Jean Baker Miller has done both feminists and psychoanalysts a favor by publishing this volume. The only other work which is similar is Ruitenbeck's Psychoanalysis and Female Sexuality (1966), but Miller's volume has included more than twice as many selections, all of which reflect the fact that psychoanalysis is relevant to women today and is not inherently sexist. Whereas Ruitenbeck included selections from Helene Deutsch and Marie Bonaparte as well as Clara Thompson and Karen Horney, Miller has no selections representing the orthodox Freudian view on this subject.

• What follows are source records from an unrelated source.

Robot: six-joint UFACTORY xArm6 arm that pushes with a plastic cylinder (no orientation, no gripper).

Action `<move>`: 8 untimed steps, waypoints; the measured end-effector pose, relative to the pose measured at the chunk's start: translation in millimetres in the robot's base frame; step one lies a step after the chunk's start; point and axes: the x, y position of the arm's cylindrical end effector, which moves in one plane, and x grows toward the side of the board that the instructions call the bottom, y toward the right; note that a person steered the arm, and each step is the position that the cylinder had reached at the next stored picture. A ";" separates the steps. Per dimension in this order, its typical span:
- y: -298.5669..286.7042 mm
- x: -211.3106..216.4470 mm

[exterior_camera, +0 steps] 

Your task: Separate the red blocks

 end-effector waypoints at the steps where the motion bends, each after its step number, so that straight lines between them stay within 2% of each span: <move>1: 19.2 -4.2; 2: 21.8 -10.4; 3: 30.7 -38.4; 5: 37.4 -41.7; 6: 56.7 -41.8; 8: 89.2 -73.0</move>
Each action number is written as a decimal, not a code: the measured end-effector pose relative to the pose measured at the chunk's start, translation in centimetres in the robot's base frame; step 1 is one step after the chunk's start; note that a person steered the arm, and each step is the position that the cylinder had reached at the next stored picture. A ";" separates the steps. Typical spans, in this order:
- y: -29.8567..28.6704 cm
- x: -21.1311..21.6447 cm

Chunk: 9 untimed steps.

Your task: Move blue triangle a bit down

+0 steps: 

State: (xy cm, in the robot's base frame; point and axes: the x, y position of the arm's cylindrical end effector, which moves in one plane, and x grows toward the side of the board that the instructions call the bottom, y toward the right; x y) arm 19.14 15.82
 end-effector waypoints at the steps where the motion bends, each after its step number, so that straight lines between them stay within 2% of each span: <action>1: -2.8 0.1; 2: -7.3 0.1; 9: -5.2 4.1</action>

The book is divided into three sections: “The Early Innovators,” “The Emergence of New Evidence,” and “Problems and Possibilities—Several Views.” In the first section the esays by Karen Horney and Clara Thompson seemed to be the most insightful and interesting. In fact, reading these essays one is struck by the similarity between the critiques of the concept of penis envy by Thompson and Horney and those by Kate Millett and Shulamith Firestone. Yet Horney's brilliant essay, in which she argues that penis envy is essentially a projection of men's castration anxiety, was first published in 1926. It is even more interesting that radical feminists usually quote Marie Bonaparte and Helen Deutsch and do not mention Horney or Thompson when they attack psychoanalysis. Yet Clara Thompson wrote in 1942:

In a patriarchal culture the restricted opportunities afforded women, the limitations placed on her development and independence, give a real basis for envy of the male quite apart from any neurosis. If the competitive attitude is greatly developed by personal life experiences, then the hatred of being a woman is correspondingly increased. Moreover, in an industrialized culture in which the traditional family is no longer of central importance, the specially female contribution, the bearing of children, loses value to the various factors which encourage a diminishing birth rate. (p. 46)

The theme of this first section is that female behavior and attitudes which Freud interpreted as universal and biologically determined are actually reflective of historically specific social circumstances, and what was interpreted as the envy of the penis is actually the envy of the social position of the male.